Instead, the defendants' motion seeks

dispositive relief in the form of an order instructing the jury that the airplane and its flight manual did comply with applicable Federal Aviation Regulations (FARs). The

defendants demand such an instruction in support of their defense that the products are rebuttably presumed to be non-defective under Colorado law. (COLO.REV.ST.ANN. § 1321-403(1)(b).) For several reasons, the defendants' motion (Doc. 110) must be denied.

1.

First, the time for filing dispositive motions (like this one) expired a long time ago.

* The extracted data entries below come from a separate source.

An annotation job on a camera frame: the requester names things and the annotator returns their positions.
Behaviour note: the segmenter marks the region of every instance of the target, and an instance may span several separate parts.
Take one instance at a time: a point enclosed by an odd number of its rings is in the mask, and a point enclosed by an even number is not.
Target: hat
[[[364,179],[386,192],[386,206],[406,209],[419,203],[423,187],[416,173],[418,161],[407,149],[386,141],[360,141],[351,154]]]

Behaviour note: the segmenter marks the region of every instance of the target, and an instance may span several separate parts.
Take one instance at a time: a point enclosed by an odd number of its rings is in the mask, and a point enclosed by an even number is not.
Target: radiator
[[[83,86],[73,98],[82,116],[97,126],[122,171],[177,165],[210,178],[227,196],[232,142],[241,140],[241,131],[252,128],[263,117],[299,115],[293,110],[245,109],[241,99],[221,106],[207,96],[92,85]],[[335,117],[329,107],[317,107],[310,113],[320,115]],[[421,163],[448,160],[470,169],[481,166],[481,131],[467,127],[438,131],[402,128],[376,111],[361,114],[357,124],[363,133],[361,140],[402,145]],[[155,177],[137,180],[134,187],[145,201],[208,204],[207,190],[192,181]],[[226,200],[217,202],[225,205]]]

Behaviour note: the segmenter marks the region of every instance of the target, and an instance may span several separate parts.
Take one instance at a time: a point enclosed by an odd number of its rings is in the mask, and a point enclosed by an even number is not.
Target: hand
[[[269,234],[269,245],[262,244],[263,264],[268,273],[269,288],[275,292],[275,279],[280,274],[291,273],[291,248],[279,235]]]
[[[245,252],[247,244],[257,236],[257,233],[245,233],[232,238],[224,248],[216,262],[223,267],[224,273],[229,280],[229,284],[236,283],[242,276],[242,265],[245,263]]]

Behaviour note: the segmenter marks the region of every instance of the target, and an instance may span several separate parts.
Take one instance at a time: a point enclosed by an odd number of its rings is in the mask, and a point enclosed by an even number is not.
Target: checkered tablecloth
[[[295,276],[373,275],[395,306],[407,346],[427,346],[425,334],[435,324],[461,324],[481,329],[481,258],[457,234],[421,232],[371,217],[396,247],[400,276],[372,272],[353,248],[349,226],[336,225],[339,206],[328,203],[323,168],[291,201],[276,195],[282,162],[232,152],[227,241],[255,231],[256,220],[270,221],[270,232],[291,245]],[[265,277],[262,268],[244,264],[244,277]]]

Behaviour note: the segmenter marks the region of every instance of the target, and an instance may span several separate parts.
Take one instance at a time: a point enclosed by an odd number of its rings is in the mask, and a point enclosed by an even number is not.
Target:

The defendants' motion does not even suggest that it complies with the requirements of FED.R.CIV.P. 56 (it does not), and the parties vigorously dispute the issue of whether the products did (or did not) comply with applicable FARs. (Pretrial Order, Doc. 98, pp. 12-14.) Outside of Rule 56, there is no authority for the Court to summarily adjudicate this disputed factual issue.

2.

Second, the same arguments that are now being made by the defendants in support of this motion (Doc. 110) have already been rejected by this Court as "facile." (Order, Doc. 88, pp. 14-15.) The defendants' arguments had no merit when they were made the first time, and they have no merit today.

3.

Third, as a matter of well-established law, the fact that the FAA issued a Type Certificate for the airplane does not mean that the jury is barred from finding that the products were defective and did not comply with applicable FARs.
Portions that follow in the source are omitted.